Są branże, których reprezentanci od wielu tygodni walczą o przetrwanie. W tej trudnej dla obu stron sytuacji część pracodawców podejmuje decyzję o wdrożeniu outplacementu, czyli programu pomocy zwalnianym, którego celem jest szybsze znalezienie nowego zatrudnienia przez zwalnianego pracownika - mówi Aleksandra Kowalczykowska z firmy LSJ HR Group.
- Autor:KDS
- •8 gru 2020 11:55

- Północna Izba Gospodarcza w Szczecinie rozpoczęła kolejną akcję Potrzebna Pomoc Przedsiębiorcy. Jej celem jest szerzenie wiedzy na temat idei outplacementu.
- Polega on dna dwóch rodzajach działania: tymczasowym „wypożyczaniu” pracowników między firmami lub pomocy pracownikom w znalezieniu nowego miejsca pracy.
- Obie inicjatywy są przejawem odpowiedzialności pracodawców za swój zespół. To poszerzona społeczna odpowiedzialność biznesu - mówi dr Piotr Wolny, dyrektor biura Północnej Izby Gospodarczej w Szczecinie.
Rok temu sytuacja na rynku pracy wyglądała tak, że pracownicy w wielu branżach mogli dyktować warunki pracodawcom. Rynek pracownika był rozpędzony, stale rosły pensje, a w interesie menadżerów i kierowników było zdobywanie nowych kadr oraz szkolenie kolejnych osób gotowych i chętnych do podjęcia pracy. Wszystko zmieniło się przez pandemię koronawirusa. Wiele firm zmuszone było do zwolnień, a inne szukają sposobów jak nie zwalniać pracowników, ale jednocześnie nie tracić pieniędzy.
Najnowsze dane z 42. edycji badania Plany Pracodawców przeprowadzonego przez Randstad Polska i Gfk Polonia, wskazują, że najczęściej zwolnienia prognozują firmy z sektorów finansowego i usługowego (po 11 proc.).

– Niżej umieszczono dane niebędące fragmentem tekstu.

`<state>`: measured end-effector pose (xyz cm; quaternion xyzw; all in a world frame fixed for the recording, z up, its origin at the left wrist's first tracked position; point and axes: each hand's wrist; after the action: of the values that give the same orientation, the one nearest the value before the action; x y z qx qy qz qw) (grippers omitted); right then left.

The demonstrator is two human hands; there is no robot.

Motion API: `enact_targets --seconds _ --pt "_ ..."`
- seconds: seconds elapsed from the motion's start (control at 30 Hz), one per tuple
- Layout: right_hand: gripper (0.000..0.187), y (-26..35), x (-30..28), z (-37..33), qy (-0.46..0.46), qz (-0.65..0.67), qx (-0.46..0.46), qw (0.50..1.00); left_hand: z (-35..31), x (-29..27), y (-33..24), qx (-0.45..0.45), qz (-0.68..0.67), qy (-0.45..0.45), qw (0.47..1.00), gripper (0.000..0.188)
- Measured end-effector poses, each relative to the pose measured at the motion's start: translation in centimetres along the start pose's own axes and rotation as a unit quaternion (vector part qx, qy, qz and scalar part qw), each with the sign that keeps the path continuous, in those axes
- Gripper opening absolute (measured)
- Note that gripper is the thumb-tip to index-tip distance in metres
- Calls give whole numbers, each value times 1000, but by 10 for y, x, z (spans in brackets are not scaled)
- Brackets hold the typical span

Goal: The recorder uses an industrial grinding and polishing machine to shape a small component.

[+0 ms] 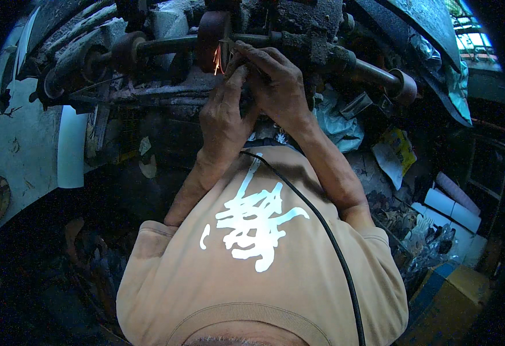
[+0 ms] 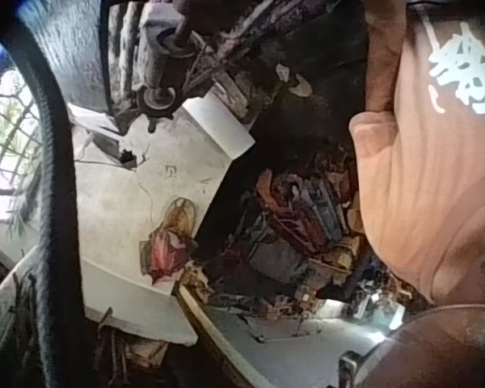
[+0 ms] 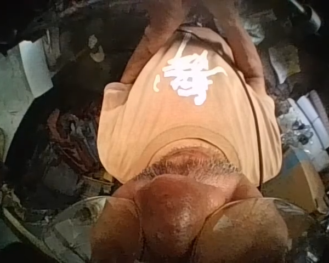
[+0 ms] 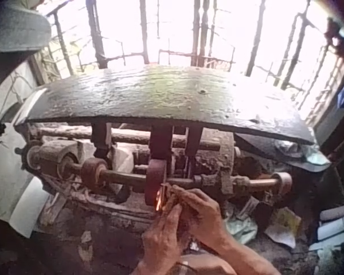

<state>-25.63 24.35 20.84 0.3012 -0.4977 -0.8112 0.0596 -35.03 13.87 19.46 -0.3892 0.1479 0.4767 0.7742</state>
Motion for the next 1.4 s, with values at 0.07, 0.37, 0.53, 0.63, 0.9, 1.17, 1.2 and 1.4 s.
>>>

Najstabilniejsza sytuacja pod tym względem jest w branży obsługi nieruchomości i firm oraz w transporcie, gospodarce magazynowej i łączności - odpowiednio 93 i 87 proc. pracodawców chce zachować obecny stan załogi, a raptem 1-2 proc. spodziewa się redukcji.
Z kolei najczęściej zwiększenia zatrudnienia spodziewają się firmy z sektora SSC/BPO i przemysłu (odpowiednio 27 i 22 proc. przedsiębiorstw). Jednocześnie część firm w tych sektorach wciąż odczuwa konsekwencje pandemii - 8 proc. przedsiębiorstw przemysłowych i 7 proc. firm SSC/BPO nosi się z zamiarem redukcji zatrudnienia.
Pracownik do wypożyczenia
Jak mówi dyrektor Północnej Izby Gospodarczej w Szczecinie dr Piotr Wolny, do Izby zgłasza się ogromna liczba przedsiębiorców, którzy proszą o pomoc w pośrednictwie w „wypożyczeniu” pracowników do innej firmy. Zjawisko outplacementu jest coraz częstsze i jest jednym z aktów solidarności między przedsiębiorcami.